Ниточкин пожал плечами. Судну было выгодно взять пассажиров в Тикси, и капитан не мог этого не знать.
— В твиндеках грязь, — сказал Басаргин. — Кто там расписан на приборках?
— Они пристают к женщинам-уборщицам, и старпом приказал им убирать самим за собой.
— Правильно сделал.
— Не надо было их брать! — выпалил Ниточкин. — Было ясно, что рейс затянется. А если бы они остались в Тикси, портовое начальство отправило бы их на Большую землю через двое суток — лишь бы от них отделаться. Они у нас валяются в твиндеке…

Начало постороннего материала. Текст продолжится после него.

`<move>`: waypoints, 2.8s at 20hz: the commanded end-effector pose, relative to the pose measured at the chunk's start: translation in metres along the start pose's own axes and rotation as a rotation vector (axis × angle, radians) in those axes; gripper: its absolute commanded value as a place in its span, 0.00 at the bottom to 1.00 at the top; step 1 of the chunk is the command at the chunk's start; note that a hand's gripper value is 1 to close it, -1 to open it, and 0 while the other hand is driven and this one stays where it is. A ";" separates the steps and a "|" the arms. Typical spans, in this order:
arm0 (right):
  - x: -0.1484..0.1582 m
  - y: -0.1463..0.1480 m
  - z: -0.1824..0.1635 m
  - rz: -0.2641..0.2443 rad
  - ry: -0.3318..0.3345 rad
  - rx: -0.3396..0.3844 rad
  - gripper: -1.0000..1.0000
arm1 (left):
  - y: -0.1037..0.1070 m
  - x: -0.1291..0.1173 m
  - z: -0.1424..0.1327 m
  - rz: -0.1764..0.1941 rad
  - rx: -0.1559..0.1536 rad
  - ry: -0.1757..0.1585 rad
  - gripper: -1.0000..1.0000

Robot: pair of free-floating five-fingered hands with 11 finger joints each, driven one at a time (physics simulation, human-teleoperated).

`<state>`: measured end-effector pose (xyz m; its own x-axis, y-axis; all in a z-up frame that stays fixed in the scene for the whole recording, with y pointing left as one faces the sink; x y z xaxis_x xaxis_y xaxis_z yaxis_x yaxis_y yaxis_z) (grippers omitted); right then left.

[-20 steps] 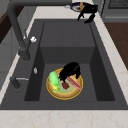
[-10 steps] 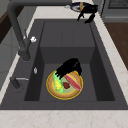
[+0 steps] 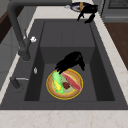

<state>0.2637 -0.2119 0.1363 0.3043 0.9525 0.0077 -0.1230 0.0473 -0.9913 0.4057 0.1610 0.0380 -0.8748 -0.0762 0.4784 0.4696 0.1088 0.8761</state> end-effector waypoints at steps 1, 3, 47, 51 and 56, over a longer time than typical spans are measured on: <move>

— Я рад, что вы не утрачиваете своего альтруизма, Петр Иванович, — сказал Басаргин серьезно и несколько грустно. — Но куда мне было деваться? Капитан порта связался с пароходством. Пароходство должно ему за буксиры, отказать неудобно. Начальник пароходства приказал брать людей и сказать им, что мы придем в Мурманск через две недели. А мы простояли в Вилькицком шесть дней… Капитан порта в Тикси доволен. Пароходство довольно. Судно скормило грузчикам остатки продуктов, высчитывая за питание по арктическим нормам. Все по нолям, как говорят артиллеристы. Если грузчики будут жаловаться, в ход пойдет акт о безобразном поведении на борту, об азартных карточных играх, о случаях воровства и т. д. И этот акт составит Ниточкин, который сейчас занимается альтруизмом.
— Что такое «альтруизм», Павел Александрович?
— Возьмите словарь иностранных слов и посмотрите.
— А все-таки грязная история, — сказал Ниточкин.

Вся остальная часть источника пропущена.